Kanun yararına bozma isteyen tebliğnamede;
Her ne kadar şüpheli hakkında düzenlenen iddianamenin, yetkisiz mahkemeye yönelik tanzim edildiği, suça konu eşyayı teslim eden görevliye şüphelinin teşhise elverişli fotoğrafları gösterilerek usulüne uygun teşhis işlemi yaptırılmadığı ve müştekiyi olay tarihinde arayan telefon numarasının baz bilgilerinin BTK"dan temin edilerek şüphelinin ikametinden veya yaşadığı bölgelerden ve olay günü Tatvan ilçesinden sinyal verip vermediği araştırılmadığından bahisle iadesine karar verilmiş ise de,
5271 sayılı Ceza Muhakemesi Kanunu’nun 170/3. maddesinde iddianamede nelerin gösterileceği, aynı Kanun’un 174/1. maddesinde iddianamenin hangi hallerde iadesine karar verileceğinin belirtildiği, iddianamenin iadesi sebepleri arasında yetkisiz olan mahkemeye açılan davaların bu sebeple iadesi sayılmadığı kaldı ki kamu davası açıldıktan sonra ve sanığın sorgusundan önce mahkeme tarafından da yetkisizlik kararı verilebileceği gibi iddianamenin iadesi kararında belirtilen diğer eksikliklerin suçun sübûtuna etki edecek ve toplanması gereken mutlak delillerden olmadığı, dosya kapsamında tüm delillerin toplandığı ve toplanan delillerin şüpheli hakkında dava açılması için yeterli olduğu, mahkemesince belirtilen eksikliğin yargılama evresinde de tamamlanabileceği gözetilmeksizin itirazın kabulü yerine reddine karar verilmesinde isabet görülmemiştir.
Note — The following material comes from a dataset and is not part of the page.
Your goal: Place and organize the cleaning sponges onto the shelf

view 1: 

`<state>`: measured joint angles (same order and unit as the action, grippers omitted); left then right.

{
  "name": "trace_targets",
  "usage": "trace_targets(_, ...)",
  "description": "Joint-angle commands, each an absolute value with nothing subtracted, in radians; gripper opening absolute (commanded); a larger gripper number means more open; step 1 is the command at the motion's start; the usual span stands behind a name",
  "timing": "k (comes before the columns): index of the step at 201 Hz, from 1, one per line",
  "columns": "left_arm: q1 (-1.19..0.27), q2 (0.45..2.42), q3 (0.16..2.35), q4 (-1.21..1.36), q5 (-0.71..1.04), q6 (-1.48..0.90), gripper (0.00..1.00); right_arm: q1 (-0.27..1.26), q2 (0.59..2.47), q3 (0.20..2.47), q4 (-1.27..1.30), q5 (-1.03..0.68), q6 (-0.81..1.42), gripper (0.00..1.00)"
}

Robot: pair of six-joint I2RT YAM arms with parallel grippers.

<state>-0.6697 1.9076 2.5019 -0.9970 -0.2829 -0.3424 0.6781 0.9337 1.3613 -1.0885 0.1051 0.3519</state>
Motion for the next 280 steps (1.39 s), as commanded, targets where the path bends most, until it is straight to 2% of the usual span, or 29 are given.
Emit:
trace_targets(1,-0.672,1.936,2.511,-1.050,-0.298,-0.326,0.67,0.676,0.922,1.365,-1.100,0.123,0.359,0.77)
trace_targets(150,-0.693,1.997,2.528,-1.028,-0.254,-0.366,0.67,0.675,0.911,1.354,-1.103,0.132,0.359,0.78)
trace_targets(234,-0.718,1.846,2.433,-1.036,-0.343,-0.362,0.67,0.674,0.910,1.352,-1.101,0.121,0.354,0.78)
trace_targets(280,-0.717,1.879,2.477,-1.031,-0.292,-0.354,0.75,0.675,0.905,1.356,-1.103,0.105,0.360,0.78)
5271 Sayılı Ceza Muhakemesi Kanunu’nun 309. maddesi uyarınca anılan kararın bozulması lüzumu kanun yararına bozma talebine dayanılarak ihbar olunmuştur.
GEREĞİ DÜŞÜNÜLDÜ:
Müştekinin internetten verdiği cep telefonu satış ilanı üzerine bunu gören şüphelinin müştekiyi telefonla arayarak pazarlık yapıp sahte dekont gönderip parayı yatırdığı intibaını uyandırdığı ve onun talimatıyla telefonun Tatvan ilçesine teslim edilmek üzere Tatvan dolmuşuna müşteki tarafından teslim edildiği, sonrasında dekontun sahte olduğunun anlaşıldığı, şüpheli hakkında kamu davası açıldığı ve mahkeme tarafından yetkili yerin menfaatın temin edildiği yer olduğu ve şüphelinin bu telefonu müştekiden onu kandırarak aldığına dair ... beyanından başka delil olmadığı, bu sebeple baz istasyonu ve telefon sinyalleri tespiti ile ve teşhis işlemi yaptırılarak gerekli araştırmalar yapılmaksızın eksik delil araştırması ile dava açıldığı hususlarında iddianame iade edilmiş ve merci tarafından iadeye yapılan itiraz ret edilmiş ise de; dolandırıcılık suçlarında yetkili yerin haksız menfaatin temin edildiği yer olduğu ve ayrıca şüpheli hakkında belirtilen delil araştırmalarının kuvvetli şüphenin varlığının belirlenmesi için yargılama aşamasında da yapılabileceği nazara alındığında iddianamenin iadesine ilişkin yasal ve haklı sebepler bulunmadığından; itirazın reddine ilişkin Bitlis 2. Ağır Ceza Mahkemesinin 22/04/2019 tarihli ve 2019/125 değişik iş sayılı kararının, 5271 sayılı CMK"nın 309. maddesi gereğince BOZULMASINA, aynı maddenin 4. fıkrasının (a) bendi uyarınca müteakip işlemlerin mahallinde merciince yerine getirilmesine, 04/11/2019 tarihinde oybirliğiyle karar verildi.